The All-Coast Guard Memorandum on the right followed a Senate budget hearing where Coast Guard Commandant Fagan “was excoriated for her service's failure to investigate, prosecute or report assaults and rapes at its service academy -- and then failed again to discipline the perpetrators in a subsequent investigation into the incidents.”
According to CNN, the earlier investigation, dubbed Operation Fouled Anchor, was initiated in 2014 when an academy graduate said her allegation of rape decades before was never investigated. The five-year investigation found 60 substantiated cases of rape, sexual assault and harassment by cadets or at the academy from1988 through 2006. But most of the alleged perpetrators were not criminally investigated, and those who remained in the service went on to become senior officers.
On the flip side, many of the victims, "left the academy after reporting their assaults" and watching the Coast Guard do nothing in response. The failure to investigate the allegations at the Academy came on the heels of another investigation into the Coast Guard’s inaction in response to a plethora of cases of rape and sexual assault on U.S. flagged ships, that go back decades. The Coast Guard is responsible investigating misconduct and crimes on U.S.-flagged vessels. Yet, despite 25 criminal investigations into sexual assaults on U.S. merchant ships in the past decade, there have been no successful prosecutions for more than 30 years.

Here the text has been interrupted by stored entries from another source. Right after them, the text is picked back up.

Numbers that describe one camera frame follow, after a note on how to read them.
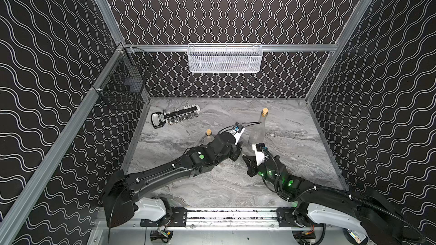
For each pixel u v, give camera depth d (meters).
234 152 0.65
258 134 0.89
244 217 0.76
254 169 0.70
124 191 0.40
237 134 0.62
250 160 0.73
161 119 1.07
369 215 0.41
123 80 0.97
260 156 0.68
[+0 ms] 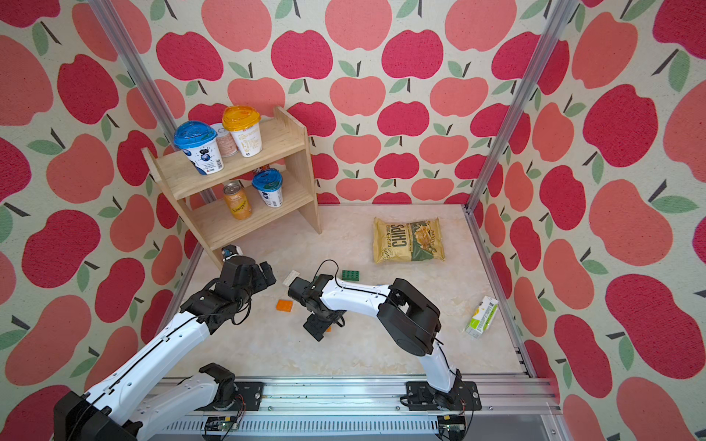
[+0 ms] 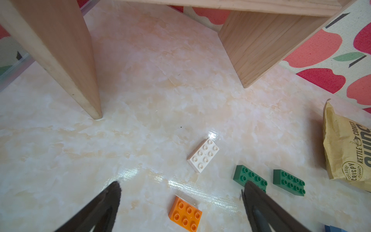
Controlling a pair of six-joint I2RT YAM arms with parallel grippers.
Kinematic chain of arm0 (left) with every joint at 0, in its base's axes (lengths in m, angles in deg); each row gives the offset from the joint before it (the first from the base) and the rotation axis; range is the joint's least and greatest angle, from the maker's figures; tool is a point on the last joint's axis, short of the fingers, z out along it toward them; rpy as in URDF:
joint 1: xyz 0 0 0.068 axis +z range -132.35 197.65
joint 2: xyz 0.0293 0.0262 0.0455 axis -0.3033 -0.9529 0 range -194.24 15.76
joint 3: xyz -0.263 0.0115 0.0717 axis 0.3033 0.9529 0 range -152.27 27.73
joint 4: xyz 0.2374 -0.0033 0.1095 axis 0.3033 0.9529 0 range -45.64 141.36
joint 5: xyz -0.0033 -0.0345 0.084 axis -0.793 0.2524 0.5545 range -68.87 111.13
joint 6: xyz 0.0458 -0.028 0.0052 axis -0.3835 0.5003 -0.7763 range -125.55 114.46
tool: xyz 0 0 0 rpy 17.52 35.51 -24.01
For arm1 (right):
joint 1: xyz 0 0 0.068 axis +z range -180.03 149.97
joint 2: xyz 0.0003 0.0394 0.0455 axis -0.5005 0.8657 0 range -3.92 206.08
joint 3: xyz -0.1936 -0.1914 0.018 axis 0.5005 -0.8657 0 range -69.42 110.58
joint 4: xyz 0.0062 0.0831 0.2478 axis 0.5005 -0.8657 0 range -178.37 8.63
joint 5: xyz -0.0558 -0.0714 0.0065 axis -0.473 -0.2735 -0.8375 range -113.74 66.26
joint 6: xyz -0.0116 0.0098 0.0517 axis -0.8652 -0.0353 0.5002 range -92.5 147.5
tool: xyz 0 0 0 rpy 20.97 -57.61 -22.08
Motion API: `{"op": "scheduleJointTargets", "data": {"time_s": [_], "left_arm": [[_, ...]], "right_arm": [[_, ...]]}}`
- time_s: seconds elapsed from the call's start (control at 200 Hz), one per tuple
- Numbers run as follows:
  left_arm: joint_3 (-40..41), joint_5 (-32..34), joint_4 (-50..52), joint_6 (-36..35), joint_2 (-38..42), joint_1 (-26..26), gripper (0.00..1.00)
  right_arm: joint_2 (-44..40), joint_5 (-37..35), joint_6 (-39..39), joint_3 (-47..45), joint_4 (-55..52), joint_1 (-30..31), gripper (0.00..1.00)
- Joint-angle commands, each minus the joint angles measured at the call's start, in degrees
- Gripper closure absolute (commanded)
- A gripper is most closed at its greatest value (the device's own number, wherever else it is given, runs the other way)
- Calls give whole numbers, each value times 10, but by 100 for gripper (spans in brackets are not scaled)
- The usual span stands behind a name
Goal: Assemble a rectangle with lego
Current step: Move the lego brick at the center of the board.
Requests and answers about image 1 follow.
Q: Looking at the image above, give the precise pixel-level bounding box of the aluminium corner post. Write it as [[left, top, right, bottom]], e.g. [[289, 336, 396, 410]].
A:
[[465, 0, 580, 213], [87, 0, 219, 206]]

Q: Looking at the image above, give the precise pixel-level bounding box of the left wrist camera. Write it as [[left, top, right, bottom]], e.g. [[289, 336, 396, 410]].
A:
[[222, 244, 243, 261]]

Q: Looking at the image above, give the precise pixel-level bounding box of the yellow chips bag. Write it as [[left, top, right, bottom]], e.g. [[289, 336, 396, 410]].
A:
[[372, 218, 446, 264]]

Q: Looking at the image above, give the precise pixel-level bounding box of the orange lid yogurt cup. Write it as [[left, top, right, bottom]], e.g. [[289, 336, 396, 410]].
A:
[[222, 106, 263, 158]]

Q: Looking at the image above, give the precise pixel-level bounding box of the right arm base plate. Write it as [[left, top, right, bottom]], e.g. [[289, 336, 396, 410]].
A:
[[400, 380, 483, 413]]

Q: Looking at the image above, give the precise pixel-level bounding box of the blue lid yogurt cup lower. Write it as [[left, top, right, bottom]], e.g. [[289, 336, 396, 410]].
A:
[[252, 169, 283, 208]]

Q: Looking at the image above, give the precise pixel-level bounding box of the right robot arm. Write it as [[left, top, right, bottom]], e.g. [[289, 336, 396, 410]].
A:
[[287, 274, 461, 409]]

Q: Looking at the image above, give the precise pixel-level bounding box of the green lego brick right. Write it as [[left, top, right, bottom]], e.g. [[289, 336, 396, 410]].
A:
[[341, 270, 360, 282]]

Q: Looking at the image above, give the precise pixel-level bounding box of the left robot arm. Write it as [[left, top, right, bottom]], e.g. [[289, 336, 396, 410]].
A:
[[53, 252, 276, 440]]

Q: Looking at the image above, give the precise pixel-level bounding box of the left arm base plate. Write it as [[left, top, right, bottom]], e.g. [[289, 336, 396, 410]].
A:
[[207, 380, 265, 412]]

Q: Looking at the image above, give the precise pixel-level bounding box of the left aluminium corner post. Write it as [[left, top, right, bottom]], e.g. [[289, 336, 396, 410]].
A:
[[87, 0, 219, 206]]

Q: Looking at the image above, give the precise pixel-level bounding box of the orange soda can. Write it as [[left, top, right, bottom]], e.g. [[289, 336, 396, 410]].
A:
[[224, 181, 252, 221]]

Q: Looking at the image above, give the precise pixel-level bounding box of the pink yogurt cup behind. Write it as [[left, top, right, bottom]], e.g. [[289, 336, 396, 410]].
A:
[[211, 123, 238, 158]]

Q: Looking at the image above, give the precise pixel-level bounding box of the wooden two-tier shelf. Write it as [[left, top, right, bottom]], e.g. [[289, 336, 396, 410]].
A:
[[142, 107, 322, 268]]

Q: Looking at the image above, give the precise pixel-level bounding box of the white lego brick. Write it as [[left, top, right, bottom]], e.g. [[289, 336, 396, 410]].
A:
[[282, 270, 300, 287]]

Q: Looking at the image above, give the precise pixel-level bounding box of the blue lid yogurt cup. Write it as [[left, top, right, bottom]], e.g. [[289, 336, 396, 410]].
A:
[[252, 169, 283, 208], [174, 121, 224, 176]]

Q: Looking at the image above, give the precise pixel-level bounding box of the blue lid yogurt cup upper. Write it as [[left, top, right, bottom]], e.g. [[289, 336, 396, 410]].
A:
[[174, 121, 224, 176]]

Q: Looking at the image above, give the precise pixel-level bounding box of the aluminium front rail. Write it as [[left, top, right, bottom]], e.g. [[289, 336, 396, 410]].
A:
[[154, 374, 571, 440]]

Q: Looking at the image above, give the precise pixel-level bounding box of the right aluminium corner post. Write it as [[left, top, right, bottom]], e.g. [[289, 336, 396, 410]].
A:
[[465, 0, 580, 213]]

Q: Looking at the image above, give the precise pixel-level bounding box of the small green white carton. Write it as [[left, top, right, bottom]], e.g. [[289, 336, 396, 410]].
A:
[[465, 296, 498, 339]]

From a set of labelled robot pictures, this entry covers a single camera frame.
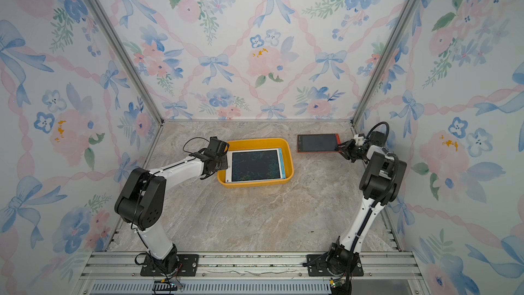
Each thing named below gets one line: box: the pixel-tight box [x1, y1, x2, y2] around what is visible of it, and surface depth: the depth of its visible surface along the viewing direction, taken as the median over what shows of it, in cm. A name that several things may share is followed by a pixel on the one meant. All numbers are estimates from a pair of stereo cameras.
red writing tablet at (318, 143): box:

Amazingly, during a Senate Commerce, Science and Transportation subcommittee hearing, Commandant Fagan said she learned of the extent of the Operation Fouled Anchor investigation through CNN reporting based on Freedom of Information Act requests filed by the news media outlet .
Senator Maria Cantwell, Chairwoman of the full committee, and no fan of the Coast Guard, said the Coast Guard’s inaction was "heartbreaking, maddening, frustrating and intolerable." She further stated that: “We cannot have the media be the policemen on the beat. If I could pass one bill in the entire Congress, it would be the Cantwell-Boozman bill that supports journalism, because I think journalism gets us competition, perfect information and is a watchdog. But that is no excuse for the Coast Guard not having a handle on this, and it's not the way you should receive information."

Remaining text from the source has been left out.